When Bondholders get whacked, look for pension funds and states to go broke.
When Debtors get whacked, look for asset liquidations.

If you understand that, then it's not much of a mental leap to understand what's happening around us.  It's a disaster just waiting to happen.

If you understand Normalcy Bias, too, then it's not much of a mental leap to understand what's happening around us where the media and ministers are concerned.  It's just another disaster just waiting to happen.

You have to question though, what they're doing to prepare against this gumming up of the retail sector?  The way the current economy is designed means that much more will happen than just a bunch of shops going under. 

Monday, February 3, 2014

Squeezing The Middle

This morning I read a NY Times article that claimed that the retail space was collapsing in the middle, leaving only premium or bargain-basement retailers.

The same thing is happening in Canada, and especially in Toronto.  Some people don't like to admit it, but there's a huge squeeze on any business who generates revenue from the middle class.

Just look at HBC or Sears; they're being replaced on the high street because people are betting they can get more money per sq/ft selling to the top 20% of earners, rather than the bottom 80%. So, we are getting Saks where HBC was and Nordstrom where Sears was.

Looking at the USA where Walmart is warning that cutting back on food stamps will hurt the corporate bottom line at the same time as it's staff is also often reliant on government assistance, you have to question what is going on?

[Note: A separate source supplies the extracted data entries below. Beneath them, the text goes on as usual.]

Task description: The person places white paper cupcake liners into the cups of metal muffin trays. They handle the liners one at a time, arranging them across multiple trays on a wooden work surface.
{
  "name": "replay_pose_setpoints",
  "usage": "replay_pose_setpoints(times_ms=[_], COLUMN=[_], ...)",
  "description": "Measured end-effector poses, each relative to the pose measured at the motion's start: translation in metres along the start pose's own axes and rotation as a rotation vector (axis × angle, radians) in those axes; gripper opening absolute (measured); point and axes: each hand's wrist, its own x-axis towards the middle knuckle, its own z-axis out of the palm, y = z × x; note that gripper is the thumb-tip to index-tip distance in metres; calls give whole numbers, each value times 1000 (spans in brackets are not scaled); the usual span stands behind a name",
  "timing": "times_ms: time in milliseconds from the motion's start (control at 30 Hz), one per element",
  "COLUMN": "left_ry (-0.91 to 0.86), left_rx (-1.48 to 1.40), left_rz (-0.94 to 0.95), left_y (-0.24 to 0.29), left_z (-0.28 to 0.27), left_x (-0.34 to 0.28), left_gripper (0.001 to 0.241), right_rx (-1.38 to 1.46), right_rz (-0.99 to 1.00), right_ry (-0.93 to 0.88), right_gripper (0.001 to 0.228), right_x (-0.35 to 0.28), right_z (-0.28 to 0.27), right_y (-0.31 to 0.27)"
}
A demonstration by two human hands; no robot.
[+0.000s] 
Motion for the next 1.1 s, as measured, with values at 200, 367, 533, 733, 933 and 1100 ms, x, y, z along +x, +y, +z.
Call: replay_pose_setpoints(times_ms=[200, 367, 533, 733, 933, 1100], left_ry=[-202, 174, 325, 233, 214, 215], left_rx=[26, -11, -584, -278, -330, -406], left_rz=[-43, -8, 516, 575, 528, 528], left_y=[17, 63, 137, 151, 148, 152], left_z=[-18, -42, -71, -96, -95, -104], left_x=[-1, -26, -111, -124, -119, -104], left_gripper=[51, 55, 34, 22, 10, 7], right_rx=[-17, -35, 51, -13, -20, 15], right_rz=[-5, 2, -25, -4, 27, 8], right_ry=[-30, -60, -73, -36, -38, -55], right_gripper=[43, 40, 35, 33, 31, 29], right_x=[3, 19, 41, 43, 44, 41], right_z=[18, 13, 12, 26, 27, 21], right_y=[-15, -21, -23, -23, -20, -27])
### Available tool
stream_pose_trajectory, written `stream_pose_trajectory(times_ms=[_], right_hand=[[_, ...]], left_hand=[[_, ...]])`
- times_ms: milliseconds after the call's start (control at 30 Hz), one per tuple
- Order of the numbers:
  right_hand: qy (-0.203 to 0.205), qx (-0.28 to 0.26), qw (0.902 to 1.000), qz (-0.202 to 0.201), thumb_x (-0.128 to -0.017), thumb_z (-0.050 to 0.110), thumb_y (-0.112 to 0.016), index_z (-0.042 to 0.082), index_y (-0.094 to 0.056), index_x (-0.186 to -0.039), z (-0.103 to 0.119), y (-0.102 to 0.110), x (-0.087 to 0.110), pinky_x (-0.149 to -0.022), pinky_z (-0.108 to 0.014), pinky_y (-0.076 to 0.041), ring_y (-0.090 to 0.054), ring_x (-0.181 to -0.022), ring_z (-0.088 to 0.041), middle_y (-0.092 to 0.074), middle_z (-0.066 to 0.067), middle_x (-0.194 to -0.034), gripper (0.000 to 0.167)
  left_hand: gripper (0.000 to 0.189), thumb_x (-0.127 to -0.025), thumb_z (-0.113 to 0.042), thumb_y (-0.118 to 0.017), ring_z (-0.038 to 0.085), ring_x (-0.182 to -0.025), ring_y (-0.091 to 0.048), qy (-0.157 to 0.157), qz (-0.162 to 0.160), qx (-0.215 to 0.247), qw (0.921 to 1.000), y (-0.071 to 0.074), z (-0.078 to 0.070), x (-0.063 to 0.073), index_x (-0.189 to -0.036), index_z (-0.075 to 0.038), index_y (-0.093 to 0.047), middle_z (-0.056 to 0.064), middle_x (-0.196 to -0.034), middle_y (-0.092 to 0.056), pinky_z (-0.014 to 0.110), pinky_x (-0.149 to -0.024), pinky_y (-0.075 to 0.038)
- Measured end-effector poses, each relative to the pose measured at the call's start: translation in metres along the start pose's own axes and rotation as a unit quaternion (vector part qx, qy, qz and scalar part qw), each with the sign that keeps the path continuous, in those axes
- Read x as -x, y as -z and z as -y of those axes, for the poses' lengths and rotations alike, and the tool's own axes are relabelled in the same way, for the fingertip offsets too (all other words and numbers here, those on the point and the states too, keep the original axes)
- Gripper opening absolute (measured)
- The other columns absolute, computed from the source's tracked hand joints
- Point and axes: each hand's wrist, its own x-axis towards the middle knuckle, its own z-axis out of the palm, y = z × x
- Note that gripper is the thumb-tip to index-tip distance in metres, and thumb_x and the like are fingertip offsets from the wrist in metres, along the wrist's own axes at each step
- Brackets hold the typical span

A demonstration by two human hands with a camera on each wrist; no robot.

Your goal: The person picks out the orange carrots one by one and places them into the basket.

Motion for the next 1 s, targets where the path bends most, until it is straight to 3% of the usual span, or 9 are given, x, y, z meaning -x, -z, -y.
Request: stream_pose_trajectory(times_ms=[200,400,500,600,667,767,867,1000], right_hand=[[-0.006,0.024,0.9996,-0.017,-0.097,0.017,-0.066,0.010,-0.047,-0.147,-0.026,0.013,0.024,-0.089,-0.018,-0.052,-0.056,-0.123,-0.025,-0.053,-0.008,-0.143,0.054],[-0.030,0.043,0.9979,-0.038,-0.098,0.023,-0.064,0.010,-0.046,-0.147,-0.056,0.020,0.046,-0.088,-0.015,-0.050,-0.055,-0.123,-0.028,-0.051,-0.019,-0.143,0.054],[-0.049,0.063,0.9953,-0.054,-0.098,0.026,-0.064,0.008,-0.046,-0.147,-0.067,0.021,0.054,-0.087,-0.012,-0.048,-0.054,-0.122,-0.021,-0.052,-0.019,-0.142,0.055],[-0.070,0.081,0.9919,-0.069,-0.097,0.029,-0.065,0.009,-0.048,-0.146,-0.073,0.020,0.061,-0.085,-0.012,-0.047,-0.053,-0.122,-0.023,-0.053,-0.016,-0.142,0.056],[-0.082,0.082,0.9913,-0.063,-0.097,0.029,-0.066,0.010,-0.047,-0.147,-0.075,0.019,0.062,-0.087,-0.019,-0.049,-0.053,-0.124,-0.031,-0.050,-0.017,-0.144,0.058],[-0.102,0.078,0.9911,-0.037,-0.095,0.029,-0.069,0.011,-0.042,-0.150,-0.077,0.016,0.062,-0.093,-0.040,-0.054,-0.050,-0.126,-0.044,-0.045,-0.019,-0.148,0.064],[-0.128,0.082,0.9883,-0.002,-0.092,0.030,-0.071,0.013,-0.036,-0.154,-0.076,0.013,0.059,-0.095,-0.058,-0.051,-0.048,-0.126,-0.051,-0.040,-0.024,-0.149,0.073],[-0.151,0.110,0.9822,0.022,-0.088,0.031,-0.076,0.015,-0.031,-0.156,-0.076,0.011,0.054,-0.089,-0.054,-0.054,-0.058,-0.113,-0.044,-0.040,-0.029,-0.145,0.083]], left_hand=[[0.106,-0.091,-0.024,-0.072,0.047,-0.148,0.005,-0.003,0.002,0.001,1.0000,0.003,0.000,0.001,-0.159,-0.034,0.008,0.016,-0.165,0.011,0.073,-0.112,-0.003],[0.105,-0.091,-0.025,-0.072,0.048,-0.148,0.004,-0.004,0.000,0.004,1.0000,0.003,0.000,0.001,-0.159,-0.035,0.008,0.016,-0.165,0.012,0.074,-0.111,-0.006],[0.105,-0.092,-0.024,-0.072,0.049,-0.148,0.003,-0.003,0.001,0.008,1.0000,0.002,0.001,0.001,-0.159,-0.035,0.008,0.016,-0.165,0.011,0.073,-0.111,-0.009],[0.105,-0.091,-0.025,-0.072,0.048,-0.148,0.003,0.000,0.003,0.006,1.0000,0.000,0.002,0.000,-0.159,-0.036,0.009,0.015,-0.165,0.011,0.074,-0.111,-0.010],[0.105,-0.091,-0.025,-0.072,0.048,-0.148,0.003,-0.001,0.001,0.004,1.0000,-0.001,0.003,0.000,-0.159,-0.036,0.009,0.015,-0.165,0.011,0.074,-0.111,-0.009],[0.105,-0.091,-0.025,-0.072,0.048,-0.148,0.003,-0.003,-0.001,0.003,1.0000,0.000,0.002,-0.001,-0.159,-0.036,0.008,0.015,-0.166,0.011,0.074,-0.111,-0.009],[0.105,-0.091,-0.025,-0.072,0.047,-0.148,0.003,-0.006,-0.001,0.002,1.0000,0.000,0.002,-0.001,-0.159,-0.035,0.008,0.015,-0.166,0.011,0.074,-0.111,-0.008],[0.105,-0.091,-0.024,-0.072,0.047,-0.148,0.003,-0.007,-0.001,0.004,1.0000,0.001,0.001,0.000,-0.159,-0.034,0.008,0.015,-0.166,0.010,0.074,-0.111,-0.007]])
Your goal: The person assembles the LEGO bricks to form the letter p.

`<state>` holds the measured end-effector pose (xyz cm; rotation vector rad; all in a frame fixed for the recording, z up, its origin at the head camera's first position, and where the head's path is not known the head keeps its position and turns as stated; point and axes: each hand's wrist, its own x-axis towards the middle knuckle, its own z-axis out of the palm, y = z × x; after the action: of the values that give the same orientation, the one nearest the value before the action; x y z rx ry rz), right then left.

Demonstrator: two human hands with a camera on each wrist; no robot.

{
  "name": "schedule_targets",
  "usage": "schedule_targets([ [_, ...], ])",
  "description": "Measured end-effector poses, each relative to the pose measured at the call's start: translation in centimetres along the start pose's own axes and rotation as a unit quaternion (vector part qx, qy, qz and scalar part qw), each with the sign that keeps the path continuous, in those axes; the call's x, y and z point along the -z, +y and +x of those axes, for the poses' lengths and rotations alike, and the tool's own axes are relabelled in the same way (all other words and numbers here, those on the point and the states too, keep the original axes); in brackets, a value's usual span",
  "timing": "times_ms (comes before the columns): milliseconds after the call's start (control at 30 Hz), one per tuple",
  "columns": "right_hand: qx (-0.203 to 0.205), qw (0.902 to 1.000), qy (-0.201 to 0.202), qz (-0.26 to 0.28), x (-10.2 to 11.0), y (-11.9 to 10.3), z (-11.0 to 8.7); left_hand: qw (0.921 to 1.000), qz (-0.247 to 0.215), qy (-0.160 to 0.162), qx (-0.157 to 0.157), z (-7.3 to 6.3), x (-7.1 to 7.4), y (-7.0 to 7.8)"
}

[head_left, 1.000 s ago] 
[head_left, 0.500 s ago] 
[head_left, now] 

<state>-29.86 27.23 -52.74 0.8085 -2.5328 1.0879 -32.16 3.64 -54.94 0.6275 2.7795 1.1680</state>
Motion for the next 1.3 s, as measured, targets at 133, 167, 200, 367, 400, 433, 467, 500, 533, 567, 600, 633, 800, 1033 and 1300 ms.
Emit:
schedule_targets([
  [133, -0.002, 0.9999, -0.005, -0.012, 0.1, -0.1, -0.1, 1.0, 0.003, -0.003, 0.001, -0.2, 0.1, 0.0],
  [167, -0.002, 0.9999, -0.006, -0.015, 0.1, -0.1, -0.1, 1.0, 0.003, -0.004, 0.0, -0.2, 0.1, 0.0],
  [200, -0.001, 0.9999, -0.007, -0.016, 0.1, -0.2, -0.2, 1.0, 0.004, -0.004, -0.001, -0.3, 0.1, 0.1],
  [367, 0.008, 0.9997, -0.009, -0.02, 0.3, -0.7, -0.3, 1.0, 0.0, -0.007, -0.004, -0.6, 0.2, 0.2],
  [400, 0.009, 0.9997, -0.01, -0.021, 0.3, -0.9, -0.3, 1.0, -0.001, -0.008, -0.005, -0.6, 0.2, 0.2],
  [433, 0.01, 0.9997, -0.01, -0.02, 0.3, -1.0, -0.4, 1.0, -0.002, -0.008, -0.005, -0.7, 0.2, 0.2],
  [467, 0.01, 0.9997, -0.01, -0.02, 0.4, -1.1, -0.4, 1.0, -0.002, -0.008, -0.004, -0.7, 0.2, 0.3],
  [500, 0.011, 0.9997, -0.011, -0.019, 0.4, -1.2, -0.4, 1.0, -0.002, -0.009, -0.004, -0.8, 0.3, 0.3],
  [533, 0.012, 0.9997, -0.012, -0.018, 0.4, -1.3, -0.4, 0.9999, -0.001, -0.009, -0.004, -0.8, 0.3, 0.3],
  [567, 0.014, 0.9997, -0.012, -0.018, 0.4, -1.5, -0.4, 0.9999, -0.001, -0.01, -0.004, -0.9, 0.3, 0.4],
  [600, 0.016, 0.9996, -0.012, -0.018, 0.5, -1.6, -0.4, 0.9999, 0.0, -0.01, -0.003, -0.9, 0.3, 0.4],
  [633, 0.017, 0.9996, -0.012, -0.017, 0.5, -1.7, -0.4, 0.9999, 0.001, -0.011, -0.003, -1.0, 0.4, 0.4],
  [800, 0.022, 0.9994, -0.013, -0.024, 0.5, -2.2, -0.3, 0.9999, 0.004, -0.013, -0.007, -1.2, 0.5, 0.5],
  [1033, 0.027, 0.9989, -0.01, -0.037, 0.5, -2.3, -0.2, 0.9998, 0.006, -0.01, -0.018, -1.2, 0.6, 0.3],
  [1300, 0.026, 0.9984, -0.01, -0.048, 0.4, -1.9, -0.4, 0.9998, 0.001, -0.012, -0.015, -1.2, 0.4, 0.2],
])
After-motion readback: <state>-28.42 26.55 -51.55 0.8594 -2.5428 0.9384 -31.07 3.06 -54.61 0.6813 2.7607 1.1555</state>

It's long been an adage that the rich are getting richer whilst the poor get poorer, but you have to ask who in charge here is fixing this?

It's becoming increasingly obvious where the ripple effects are coming from and going to, but nobody is going to those sources.  For instance, are Toronto city planners happy that a second area is about to vie for the wealth of the top 20% whilst ignoring the purchasing power of the majority?

If allowed to continue, these ripples will continue to divide and flow into further auxiliary businesses.  That's going to force them to also go cheap or go expensive.  This forces the division in wages to get larger and thus the cycle will propagate.

It's not looking good for Toronto.  As I mentioned earlier, you have to question what is going on...  There's only two options:

1) Nobody is in control here, so we have a bad situation for the majority.
2) Someone is in control here, and this is apparently what they've decided is right.